Analyzing the Quantized Model Size

Now that we've quantized the model,let's see how much its size has been reduced, we can use the same compute_module_sizes helper function as before:

module_sizes = compute_module_sizes(model)
print(f"The model size is {module_sizes[''] * 1e-9} GB")

Output:

The model size is 2.651227464 GB

Impressive Size Reduction!

The quantized model now occupies approximately 2.65 GB of storage ,this represents a significant reduction compared to the original size of 3.59 GB ,we've achieved a size reduction of roughly 26% simply by quantizing the weights to 8-bit integers .

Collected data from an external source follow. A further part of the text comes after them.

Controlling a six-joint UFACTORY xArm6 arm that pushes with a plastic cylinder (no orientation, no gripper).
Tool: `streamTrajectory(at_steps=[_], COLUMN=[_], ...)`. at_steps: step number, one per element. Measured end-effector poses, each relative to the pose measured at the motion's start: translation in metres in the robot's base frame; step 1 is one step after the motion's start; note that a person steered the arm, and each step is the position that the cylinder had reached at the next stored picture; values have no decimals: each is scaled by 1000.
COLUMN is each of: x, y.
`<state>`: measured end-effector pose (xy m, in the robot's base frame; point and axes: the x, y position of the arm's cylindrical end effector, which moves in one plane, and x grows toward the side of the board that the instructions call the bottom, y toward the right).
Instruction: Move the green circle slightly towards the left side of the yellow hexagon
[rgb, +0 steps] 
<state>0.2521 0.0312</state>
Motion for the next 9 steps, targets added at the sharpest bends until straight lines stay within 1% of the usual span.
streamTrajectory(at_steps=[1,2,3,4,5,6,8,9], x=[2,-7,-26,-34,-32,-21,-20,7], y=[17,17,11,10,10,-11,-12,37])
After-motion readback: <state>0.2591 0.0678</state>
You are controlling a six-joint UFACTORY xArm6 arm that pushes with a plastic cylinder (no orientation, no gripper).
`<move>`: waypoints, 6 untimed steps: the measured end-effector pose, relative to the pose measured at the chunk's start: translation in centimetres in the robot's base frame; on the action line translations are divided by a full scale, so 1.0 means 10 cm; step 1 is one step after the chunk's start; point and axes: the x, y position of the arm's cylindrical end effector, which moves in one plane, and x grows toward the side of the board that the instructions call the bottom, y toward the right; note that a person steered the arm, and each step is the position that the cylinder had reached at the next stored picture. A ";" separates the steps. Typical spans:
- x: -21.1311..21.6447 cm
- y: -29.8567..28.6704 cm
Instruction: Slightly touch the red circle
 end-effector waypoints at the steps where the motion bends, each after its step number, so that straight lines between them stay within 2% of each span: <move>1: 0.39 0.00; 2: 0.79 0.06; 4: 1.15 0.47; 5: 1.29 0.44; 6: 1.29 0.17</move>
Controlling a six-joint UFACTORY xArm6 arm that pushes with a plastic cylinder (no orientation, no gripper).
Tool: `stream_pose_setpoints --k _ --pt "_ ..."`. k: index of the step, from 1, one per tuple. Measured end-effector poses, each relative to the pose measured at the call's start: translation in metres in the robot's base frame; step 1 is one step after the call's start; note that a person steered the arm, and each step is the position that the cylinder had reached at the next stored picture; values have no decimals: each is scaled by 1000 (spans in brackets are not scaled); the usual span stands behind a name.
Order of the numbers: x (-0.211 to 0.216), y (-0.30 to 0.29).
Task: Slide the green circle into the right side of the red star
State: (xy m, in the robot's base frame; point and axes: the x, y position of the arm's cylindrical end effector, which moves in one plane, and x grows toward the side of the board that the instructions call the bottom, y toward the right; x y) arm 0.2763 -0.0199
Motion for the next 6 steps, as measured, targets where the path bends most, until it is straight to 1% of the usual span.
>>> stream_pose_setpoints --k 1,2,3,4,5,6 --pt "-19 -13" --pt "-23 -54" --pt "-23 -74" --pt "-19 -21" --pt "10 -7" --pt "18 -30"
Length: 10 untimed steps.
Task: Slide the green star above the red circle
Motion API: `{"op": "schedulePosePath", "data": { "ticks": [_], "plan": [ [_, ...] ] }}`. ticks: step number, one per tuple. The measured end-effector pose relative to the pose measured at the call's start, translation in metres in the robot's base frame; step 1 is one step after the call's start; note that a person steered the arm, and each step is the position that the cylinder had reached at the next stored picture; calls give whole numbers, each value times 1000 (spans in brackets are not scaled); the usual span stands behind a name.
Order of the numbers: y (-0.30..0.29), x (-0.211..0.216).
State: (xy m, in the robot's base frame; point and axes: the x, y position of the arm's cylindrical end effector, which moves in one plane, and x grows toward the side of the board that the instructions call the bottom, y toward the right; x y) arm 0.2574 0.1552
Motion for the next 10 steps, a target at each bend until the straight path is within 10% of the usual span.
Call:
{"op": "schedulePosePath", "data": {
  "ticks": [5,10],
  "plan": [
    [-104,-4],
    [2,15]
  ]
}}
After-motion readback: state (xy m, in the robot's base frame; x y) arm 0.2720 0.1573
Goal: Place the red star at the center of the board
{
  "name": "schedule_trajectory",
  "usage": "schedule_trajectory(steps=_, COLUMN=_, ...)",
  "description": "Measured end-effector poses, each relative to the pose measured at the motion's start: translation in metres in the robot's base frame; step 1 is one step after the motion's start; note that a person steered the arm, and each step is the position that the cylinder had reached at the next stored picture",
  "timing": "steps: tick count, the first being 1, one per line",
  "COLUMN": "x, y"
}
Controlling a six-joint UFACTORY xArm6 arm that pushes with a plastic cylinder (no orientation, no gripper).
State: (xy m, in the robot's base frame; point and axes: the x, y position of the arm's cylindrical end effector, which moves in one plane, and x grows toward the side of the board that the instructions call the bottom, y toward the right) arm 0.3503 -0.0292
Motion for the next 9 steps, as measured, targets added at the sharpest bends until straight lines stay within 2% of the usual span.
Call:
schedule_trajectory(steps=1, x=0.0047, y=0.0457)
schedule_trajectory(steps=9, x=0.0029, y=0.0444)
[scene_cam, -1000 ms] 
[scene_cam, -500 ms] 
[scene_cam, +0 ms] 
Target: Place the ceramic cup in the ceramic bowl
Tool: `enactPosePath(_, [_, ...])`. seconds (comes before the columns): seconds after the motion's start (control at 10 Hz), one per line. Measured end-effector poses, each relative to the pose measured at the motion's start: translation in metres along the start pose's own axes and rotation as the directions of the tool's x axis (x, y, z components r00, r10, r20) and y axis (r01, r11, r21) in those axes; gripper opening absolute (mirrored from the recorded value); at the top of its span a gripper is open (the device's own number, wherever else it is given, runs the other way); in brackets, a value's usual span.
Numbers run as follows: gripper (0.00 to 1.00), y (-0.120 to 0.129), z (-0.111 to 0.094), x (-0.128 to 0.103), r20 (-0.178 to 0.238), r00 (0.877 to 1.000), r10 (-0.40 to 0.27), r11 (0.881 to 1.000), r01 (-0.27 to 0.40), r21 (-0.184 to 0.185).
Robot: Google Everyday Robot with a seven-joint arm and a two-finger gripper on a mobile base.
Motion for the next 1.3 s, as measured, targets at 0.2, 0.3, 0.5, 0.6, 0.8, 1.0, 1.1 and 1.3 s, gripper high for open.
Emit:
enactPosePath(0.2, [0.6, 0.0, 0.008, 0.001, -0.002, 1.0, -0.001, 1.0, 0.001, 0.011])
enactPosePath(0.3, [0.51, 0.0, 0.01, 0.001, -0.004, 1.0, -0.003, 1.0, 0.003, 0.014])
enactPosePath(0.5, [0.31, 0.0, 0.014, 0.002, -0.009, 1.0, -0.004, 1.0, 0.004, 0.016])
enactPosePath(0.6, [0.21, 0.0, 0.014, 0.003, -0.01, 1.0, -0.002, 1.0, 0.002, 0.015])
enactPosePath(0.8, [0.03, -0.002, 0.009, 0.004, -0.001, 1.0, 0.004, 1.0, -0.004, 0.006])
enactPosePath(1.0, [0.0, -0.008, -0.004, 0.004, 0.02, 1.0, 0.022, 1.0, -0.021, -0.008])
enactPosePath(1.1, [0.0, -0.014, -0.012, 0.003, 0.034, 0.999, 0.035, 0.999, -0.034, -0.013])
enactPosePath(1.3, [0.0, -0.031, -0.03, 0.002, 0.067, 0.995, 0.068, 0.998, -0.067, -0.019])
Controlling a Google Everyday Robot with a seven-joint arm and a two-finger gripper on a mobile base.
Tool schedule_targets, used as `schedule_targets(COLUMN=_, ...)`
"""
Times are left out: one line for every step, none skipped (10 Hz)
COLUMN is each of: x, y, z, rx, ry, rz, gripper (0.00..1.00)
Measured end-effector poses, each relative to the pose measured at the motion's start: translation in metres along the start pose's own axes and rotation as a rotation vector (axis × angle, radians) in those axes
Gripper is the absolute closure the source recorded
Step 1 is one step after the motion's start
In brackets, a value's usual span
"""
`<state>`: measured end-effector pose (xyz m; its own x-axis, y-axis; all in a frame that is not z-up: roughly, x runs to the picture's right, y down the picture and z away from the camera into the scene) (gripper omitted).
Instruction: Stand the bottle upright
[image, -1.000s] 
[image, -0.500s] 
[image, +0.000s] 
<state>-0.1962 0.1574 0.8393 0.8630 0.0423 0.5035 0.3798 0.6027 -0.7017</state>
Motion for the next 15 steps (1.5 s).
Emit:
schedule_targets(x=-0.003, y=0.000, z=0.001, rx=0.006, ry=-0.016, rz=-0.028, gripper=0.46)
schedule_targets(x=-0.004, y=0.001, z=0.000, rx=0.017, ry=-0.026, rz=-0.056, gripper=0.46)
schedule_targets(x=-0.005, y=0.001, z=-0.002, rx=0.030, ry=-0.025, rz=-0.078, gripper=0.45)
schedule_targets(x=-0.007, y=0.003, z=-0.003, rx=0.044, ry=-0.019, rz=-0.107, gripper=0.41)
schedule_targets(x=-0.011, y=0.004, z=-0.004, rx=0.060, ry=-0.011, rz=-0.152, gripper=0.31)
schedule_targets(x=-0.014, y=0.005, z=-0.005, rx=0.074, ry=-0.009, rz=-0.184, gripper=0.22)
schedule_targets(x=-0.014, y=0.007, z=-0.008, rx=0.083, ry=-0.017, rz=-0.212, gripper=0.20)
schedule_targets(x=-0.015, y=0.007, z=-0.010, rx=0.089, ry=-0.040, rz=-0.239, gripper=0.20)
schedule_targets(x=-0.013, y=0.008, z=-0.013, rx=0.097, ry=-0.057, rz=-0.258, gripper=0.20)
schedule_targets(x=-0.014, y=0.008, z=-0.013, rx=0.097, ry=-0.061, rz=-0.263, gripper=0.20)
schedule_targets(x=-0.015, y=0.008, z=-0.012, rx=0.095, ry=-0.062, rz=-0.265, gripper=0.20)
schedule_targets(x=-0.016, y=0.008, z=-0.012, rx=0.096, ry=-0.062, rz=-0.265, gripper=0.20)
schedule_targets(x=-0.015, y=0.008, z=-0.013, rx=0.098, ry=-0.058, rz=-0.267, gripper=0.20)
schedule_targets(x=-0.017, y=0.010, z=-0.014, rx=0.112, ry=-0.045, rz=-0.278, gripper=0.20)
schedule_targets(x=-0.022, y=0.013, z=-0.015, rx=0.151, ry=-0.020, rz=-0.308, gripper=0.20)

Testing the Quantized Model

Let's test our quantized model with the same prompt we used earlier to see if the generated text is still coherent and meaningful:

text = "Once upon a time, there was a"
inputs = tokenizer(text, return_tensors="pt")
outputs = model.generate(**inputs, max_new_tokens=10)
print(tokenizer.decode(outputs[0], skip_special_tokens=True))

Output:

Once upon a time, there was a man who was very rich. He had a lot

Maintaining Coherence

The quantized model has generated a slightly different continuation of the story, but it remains coherent and grammatically correct , this suggests that the quantization process hasn't significantly impacted the model's ability to generate meaningful text.